② Extend the attack time. Find a few applications, with an attack time of 30 + minutes, to verify whether the defense personnel truly cut off the traffic.

③ Chaos simulation normalization. It can be carried out through the chaos engineering platform - normal simulation, and combined with the duty roster to increase the frequency of simulations, to train soldiers in battle.

④ Step-by-step simulation of 【Warning】and 【Emergency】scenarios. The first step is to attack for 10 minutes to trigger the 【Warning】scenario, and the second step is to attack for another 10 minutes to trigger the 【Emergency】scenario.

⑤ Java method exceptions and delay scenarios have not been simulated. Subsequently, it is expected that testers will support traffic inflow through forcebot load testing.

Expected support from the chaos platform:

① The chaos engineering platform supports the batch selection of multiple applications to create and start/stop chaos simulation tasks. This can improve the efficiency of task creation. Currently, the batch creation of simulation tasks can only add and create applications one by one.

② The Chaos Engineering Platform provides a常态化混沌演练api. This facilitates users in customizing and creating regular chaos exercise tasks.

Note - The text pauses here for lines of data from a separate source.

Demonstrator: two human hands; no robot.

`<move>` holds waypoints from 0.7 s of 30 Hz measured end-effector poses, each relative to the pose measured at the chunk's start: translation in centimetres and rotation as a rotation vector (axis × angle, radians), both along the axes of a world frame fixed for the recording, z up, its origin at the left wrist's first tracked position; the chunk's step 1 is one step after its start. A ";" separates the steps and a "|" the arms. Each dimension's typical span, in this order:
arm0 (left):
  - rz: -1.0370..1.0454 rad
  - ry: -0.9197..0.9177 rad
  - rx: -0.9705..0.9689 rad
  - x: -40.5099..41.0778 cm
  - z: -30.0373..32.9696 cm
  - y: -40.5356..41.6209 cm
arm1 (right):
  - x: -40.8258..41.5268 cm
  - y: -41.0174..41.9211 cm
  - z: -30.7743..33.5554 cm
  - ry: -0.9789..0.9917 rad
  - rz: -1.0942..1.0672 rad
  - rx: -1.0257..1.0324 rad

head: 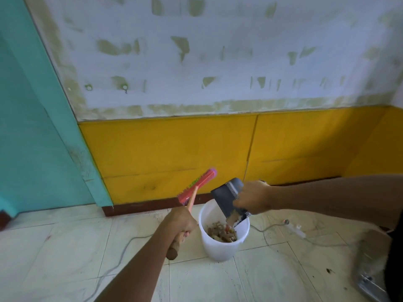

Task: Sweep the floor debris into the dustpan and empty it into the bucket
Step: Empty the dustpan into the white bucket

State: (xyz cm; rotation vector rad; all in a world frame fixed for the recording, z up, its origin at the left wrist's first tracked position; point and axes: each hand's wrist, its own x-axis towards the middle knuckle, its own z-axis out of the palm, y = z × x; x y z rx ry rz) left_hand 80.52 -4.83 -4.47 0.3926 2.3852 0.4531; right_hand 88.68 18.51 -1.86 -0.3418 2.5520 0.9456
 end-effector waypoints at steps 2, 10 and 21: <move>0.025 0.013 0.021 -0.6 -0.4 -0.3 | -0.8 0.8 1.0 -0.011 -0.039 -0.018; 0.083 0.058 -0.003 -2.2 -0.9 -1.4 | -2.7 0.1 0.7 0.033 -0.041 -0.075; 0.281 -0.353 0.405 -4.1 2.1 -0.4 | -5.1 3.9 4.8 0.613 -0.497 -0.496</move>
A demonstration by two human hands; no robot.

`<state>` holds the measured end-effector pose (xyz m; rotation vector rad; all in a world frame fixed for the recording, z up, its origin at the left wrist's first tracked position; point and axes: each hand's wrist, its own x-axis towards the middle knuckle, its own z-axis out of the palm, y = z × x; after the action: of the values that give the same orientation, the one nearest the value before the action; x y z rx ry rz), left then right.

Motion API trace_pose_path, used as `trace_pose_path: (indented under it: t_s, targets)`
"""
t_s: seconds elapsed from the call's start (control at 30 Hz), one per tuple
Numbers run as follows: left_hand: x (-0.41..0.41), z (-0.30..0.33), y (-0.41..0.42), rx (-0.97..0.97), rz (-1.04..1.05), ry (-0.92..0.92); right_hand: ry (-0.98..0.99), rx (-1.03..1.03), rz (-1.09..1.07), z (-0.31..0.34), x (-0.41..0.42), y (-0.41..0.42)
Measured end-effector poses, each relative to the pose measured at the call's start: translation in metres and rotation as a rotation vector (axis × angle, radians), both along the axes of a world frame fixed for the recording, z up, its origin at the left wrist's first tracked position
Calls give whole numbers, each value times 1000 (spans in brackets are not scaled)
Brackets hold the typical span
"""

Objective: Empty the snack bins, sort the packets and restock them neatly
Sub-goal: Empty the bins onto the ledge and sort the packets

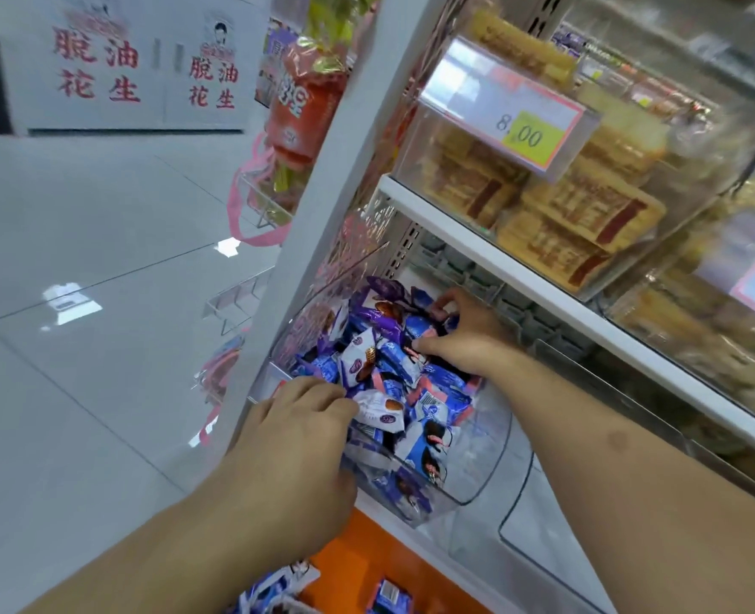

③ The Chaos Engineering Platform supports checking mdc, ump alarms within the platform. This reduces the need for users to switch between multiple platform systems.

V. Summary

Through this red-blue confrontation exercise, we have not only effectively enhanced the risk resistance of the big data platform system applications, reduced the probability of system failures in the production environment, but also greatly improved the ability of R&D personnel to solve problems and faults, and沉淀了一套快速高效的演练方案.

Last but not least, thanks for the strong support from the Chaos Engineering Platform!